Current Funded Projects

Clarification of Minimax Optimality of Out-of-Distribution Generalizable Fair Regression Algorithms via Foundation Models (KAKENHI Grant-in-Aid for Scientific Research (B); 2026–2030; PI: Kazuto Fukuchi)

This project aims to clarify the fair minimax optimal (best fair learning algorithm) under the out-of-distribution generalization scenario. To achieve the generalization for the out-of-distribution, we will utilize foundation models to find the common task across different domains.

Understanding Attack Mechanisms against AI through Causal Structures of Classification and Building Countermeasures (KAKENHI Grant-in-Aid for Scientific Research (A); 2023–2027; Co-PI: Kazuto Fukuchi (PI: Jun Sakuma at Institute of Science Tokyo))

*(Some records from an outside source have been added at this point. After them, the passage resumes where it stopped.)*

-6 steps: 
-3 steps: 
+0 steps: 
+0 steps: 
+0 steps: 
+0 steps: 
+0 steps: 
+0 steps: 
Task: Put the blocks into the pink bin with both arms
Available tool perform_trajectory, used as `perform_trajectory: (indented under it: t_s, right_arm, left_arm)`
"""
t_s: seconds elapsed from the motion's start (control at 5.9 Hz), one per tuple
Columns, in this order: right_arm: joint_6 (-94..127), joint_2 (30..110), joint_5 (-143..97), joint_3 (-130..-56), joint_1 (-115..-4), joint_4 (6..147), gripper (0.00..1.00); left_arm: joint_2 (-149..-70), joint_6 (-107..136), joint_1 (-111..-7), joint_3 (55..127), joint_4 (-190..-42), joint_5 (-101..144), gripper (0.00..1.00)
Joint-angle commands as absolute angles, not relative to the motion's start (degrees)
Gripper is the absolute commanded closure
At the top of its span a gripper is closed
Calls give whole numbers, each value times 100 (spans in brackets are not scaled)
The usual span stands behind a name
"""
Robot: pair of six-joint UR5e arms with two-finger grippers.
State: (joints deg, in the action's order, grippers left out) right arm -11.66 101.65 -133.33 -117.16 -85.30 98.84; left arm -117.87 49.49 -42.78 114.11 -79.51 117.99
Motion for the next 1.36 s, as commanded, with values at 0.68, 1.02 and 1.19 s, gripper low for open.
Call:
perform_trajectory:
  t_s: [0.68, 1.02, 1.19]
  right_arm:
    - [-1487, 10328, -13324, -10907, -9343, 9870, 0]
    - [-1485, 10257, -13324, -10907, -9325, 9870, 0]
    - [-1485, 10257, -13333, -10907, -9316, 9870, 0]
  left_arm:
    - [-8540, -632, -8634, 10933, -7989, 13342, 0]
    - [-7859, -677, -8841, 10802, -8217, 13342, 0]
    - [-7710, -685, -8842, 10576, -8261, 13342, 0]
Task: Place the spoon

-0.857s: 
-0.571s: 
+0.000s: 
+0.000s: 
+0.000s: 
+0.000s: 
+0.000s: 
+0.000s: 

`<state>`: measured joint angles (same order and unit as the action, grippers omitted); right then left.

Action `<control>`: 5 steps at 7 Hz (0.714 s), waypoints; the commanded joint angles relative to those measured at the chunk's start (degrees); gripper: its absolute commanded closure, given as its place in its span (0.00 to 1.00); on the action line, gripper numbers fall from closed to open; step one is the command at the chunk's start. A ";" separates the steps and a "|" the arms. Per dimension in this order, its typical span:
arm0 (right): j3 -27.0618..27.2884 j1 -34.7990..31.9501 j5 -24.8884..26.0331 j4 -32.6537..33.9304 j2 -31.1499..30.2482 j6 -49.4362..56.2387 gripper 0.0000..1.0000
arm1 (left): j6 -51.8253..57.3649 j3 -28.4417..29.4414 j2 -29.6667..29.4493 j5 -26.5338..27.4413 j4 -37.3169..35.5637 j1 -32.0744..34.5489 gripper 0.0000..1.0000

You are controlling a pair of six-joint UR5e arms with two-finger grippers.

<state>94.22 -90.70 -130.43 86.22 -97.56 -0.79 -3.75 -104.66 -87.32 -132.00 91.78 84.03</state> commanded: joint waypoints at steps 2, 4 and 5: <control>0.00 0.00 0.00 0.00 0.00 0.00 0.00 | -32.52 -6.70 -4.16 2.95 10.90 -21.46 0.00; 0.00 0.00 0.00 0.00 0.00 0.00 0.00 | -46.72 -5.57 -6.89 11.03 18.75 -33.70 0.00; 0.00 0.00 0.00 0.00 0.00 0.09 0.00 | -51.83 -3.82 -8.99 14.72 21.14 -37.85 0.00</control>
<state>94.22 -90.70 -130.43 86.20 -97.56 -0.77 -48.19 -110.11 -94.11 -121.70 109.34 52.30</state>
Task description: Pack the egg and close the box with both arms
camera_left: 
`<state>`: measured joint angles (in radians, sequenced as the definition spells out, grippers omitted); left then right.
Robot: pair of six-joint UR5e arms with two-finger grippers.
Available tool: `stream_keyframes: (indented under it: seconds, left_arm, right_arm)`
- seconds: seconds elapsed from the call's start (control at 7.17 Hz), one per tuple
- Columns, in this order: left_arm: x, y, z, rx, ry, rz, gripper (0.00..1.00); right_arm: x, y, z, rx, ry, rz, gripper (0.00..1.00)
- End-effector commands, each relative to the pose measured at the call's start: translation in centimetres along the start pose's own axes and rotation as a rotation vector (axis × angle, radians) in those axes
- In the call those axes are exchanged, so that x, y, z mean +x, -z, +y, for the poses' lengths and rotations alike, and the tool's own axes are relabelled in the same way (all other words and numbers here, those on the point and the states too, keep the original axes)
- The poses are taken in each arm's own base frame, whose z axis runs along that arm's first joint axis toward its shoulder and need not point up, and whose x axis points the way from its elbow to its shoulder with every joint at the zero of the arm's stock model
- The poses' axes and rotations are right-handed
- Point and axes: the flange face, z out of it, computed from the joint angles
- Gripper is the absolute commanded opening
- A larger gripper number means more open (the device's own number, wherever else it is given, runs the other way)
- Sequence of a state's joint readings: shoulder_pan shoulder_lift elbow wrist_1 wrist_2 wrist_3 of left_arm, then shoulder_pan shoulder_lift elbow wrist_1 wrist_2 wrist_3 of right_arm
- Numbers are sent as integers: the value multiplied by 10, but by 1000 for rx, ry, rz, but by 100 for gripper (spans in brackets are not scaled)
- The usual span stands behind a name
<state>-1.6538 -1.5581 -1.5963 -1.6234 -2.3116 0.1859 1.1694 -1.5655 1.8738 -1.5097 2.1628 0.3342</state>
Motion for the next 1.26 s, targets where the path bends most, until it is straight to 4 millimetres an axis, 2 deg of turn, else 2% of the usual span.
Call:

This project aims to understand the attack mechanisms against AI through the causal structures of classification and to build countermeasures.

References

Kazuto Fukuchi and Jun Sakuma. Demographic Parity Constrained Minimax Optimal Regression under Linear Model. Advances in Neural Information Processing Systems, vol. 36, pp. 8653-8689, 2023.arXiv
Kazuto Fukuchi. Meta Optimality for Demographic Parity Constrained Regression via Post-Processing. Forty-second International Conference on Machine Learning, vol. 267, pp. 18024-18046, 2025.arXiv
Kazuto Fukuchi, Ryuichiro Hataya, and Kota Matsui. Provable Target Sample Complexity Improvements as Pre‑Trained Models Scale. Proceedings of The 29th International Conference on Artificial Intelligence and Statistics, 2026. to appear.arXiv
Maaya Sakata and Kazuto Fukuchi. Fair Classification with Efficient and Post-hoc Controllable Fairness-Accuracy Trade-off. Forty-Third International Conference on Machine Learning, , pages, 2026.
Mitsuhiro Fujikawa, Youhei Akimoto, Jun Sakuma, and Kazuto Fukuchi. Harnessing the Power of Vicinity-Informed Analysis for Classification under Covariate Shift. Proceedings of The 28th International Conference on Artificial Intelligence and Statistics, vol. 258, pp. 392-410, 2025.arXiv
下坂知広, 福地一斗. 視覚言語モデルを用いたスプリアス相関の低減における欠損グループへの汎化. 第27回情報論的学習理論ワークショップ (at 情報論的学習理論ワークショップ), vol. IBIS2024, pp. -, 2024 (ポスターのみ).